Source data
──────────────────────────────
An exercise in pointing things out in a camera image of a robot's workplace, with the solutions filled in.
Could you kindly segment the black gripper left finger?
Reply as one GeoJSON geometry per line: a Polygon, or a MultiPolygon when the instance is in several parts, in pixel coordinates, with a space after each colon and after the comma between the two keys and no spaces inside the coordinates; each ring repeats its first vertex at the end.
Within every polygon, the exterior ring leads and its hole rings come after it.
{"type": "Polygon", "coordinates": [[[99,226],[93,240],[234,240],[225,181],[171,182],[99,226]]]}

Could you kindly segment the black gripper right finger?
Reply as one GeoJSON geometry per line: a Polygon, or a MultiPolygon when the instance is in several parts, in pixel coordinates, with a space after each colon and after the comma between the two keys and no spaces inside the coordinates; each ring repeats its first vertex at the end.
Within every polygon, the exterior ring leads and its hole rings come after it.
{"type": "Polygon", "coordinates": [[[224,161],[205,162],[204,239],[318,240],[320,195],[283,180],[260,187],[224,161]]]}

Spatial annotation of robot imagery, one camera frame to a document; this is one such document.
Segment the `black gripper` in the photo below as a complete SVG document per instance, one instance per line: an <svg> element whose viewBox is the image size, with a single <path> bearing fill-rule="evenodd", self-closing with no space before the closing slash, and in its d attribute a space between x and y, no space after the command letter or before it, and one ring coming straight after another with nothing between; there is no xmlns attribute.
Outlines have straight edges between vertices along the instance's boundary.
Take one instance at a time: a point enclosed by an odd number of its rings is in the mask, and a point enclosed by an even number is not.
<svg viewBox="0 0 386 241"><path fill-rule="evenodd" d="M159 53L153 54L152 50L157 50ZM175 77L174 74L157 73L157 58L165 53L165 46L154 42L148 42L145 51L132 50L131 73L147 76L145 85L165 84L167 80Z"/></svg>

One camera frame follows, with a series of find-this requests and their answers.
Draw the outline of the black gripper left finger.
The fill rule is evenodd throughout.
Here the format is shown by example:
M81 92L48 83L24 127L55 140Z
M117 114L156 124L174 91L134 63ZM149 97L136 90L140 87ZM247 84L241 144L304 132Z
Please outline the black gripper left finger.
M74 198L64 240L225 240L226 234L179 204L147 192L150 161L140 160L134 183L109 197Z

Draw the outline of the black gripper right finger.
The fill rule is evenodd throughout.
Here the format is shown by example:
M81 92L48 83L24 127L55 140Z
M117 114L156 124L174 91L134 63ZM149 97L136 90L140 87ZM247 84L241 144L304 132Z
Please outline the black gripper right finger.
──────────────────────────────
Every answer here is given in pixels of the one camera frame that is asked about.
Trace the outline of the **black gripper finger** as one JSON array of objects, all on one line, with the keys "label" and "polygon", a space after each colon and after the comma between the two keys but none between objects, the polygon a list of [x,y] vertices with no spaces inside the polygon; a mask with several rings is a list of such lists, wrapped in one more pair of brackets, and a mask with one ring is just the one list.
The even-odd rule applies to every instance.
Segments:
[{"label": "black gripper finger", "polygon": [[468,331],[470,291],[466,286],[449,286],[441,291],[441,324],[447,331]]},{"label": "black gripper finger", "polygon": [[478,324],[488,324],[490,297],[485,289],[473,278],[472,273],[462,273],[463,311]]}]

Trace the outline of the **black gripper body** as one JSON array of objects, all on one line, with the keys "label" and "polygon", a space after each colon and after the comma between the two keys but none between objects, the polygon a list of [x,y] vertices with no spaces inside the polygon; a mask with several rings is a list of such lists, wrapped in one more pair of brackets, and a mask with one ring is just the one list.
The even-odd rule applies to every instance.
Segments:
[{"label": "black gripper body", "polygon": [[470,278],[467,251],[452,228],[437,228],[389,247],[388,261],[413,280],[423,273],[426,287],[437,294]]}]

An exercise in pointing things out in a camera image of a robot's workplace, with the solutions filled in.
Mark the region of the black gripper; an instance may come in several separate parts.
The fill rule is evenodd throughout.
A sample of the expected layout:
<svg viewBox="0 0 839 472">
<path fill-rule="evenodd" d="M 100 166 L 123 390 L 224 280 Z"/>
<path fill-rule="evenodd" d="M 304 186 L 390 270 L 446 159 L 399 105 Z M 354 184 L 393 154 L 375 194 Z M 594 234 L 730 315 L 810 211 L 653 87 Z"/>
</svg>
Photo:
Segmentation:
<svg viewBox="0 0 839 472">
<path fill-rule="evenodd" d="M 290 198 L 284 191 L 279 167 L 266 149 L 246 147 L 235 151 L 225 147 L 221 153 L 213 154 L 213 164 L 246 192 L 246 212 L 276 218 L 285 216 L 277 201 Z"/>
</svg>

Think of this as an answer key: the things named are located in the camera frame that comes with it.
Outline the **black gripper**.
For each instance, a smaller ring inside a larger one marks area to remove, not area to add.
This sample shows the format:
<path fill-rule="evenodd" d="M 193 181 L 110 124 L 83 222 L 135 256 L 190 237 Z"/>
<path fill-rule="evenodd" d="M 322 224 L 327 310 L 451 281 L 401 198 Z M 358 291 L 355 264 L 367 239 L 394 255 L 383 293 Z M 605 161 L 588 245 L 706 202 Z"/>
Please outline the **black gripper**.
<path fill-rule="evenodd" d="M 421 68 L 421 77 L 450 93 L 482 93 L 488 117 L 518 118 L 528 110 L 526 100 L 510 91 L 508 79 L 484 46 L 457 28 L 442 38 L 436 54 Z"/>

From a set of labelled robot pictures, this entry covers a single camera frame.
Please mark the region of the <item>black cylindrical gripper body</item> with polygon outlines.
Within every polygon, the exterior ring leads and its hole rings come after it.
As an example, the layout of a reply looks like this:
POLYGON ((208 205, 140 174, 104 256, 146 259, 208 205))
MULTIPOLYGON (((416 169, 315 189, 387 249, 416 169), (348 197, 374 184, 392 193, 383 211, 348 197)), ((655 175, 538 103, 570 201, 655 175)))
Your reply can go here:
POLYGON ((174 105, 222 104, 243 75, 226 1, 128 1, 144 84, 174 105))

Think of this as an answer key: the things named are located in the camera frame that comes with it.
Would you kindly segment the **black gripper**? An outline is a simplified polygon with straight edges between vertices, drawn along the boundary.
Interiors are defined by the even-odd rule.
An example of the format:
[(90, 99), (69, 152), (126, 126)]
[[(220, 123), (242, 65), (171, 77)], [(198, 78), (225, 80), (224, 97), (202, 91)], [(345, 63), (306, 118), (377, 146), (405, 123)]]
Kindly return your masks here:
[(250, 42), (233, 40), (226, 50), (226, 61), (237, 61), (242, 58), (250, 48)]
──────────────────────────────
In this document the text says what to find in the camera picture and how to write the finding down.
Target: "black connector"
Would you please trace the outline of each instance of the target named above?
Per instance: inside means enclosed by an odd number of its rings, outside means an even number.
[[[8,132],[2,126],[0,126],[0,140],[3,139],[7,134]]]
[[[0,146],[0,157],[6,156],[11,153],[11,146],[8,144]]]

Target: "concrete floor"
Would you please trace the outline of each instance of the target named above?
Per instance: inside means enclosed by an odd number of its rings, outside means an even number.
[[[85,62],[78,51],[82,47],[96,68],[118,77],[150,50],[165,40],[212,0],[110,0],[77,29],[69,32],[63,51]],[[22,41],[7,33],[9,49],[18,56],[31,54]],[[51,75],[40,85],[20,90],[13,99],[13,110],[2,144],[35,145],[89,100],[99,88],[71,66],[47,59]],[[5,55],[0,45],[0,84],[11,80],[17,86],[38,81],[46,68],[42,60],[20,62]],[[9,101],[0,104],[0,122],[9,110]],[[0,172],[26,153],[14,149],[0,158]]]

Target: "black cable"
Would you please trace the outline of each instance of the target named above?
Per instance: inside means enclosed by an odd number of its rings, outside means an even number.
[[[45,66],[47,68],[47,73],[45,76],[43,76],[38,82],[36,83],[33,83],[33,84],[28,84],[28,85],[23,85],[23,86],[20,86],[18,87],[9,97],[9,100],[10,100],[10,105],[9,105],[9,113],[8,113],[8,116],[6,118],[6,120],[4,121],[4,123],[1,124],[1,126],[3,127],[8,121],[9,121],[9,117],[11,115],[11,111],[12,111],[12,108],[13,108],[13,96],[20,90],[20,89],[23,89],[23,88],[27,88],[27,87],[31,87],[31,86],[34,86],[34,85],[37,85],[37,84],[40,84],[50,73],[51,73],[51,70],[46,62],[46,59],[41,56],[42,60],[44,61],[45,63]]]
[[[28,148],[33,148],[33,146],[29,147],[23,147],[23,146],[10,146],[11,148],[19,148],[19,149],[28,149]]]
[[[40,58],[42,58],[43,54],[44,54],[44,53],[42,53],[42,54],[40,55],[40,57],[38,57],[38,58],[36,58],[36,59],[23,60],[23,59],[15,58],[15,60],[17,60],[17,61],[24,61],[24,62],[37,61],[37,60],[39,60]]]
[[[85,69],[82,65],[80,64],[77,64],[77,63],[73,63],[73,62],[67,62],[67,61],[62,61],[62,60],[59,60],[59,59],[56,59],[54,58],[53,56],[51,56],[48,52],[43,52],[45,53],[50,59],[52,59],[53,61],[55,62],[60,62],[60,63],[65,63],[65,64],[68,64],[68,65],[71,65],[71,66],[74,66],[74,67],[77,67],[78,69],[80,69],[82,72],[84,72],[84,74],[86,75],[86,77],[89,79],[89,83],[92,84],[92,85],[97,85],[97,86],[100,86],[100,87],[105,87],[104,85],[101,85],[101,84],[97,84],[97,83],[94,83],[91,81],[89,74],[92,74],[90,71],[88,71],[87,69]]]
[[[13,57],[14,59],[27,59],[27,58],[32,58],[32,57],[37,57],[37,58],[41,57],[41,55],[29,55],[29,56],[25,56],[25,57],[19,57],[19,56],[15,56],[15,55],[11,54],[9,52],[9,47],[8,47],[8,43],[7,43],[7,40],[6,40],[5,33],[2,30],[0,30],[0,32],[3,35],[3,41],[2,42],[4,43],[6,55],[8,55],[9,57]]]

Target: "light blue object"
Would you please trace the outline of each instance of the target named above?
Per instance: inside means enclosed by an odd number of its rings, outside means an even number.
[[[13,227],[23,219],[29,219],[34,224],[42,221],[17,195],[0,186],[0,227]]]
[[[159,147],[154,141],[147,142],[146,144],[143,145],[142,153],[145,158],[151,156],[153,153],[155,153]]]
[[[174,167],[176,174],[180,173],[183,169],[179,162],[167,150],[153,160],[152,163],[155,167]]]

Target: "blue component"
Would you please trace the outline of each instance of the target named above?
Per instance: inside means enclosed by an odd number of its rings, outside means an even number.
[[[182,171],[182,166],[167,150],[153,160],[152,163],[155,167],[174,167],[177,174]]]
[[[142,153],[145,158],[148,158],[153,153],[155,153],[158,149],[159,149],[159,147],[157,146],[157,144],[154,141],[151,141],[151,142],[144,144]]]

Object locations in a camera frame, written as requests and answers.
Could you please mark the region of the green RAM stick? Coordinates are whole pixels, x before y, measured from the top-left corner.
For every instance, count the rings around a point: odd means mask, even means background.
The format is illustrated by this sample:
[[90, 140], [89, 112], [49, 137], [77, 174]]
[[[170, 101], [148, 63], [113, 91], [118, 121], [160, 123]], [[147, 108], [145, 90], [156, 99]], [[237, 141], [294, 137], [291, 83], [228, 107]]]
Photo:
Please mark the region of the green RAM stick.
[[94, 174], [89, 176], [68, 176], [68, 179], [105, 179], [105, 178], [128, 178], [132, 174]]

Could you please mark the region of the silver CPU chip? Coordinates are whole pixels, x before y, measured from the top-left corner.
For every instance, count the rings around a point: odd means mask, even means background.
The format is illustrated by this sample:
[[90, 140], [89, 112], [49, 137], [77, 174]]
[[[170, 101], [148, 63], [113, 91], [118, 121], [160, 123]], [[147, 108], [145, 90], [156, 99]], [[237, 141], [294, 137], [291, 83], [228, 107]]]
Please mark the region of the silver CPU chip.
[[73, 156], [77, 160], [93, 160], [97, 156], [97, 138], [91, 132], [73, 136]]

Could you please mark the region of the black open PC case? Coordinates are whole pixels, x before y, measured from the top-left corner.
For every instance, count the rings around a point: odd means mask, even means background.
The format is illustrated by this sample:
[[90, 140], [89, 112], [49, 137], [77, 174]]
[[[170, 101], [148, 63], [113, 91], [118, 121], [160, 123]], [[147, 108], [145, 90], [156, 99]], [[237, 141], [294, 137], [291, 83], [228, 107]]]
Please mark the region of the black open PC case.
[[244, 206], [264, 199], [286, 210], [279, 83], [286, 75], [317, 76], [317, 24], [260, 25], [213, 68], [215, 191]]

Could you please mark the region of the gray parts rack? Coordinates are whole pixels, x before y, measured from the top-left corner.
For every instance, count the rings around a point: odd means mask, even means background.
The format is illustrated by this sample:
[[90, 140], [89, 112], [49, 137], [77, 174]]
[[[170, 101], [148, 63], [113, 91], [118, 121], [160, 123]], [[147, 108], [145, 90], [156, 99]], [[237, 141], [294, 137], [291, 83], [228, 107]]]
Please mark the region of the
──────────────────────────────
### WORK INSTRUCTIONS
Return every line above in which the string "layout" occurs.

### TASK OUTPUT
A sample of the expected layout:
As an example, the layout of a reply looks like this:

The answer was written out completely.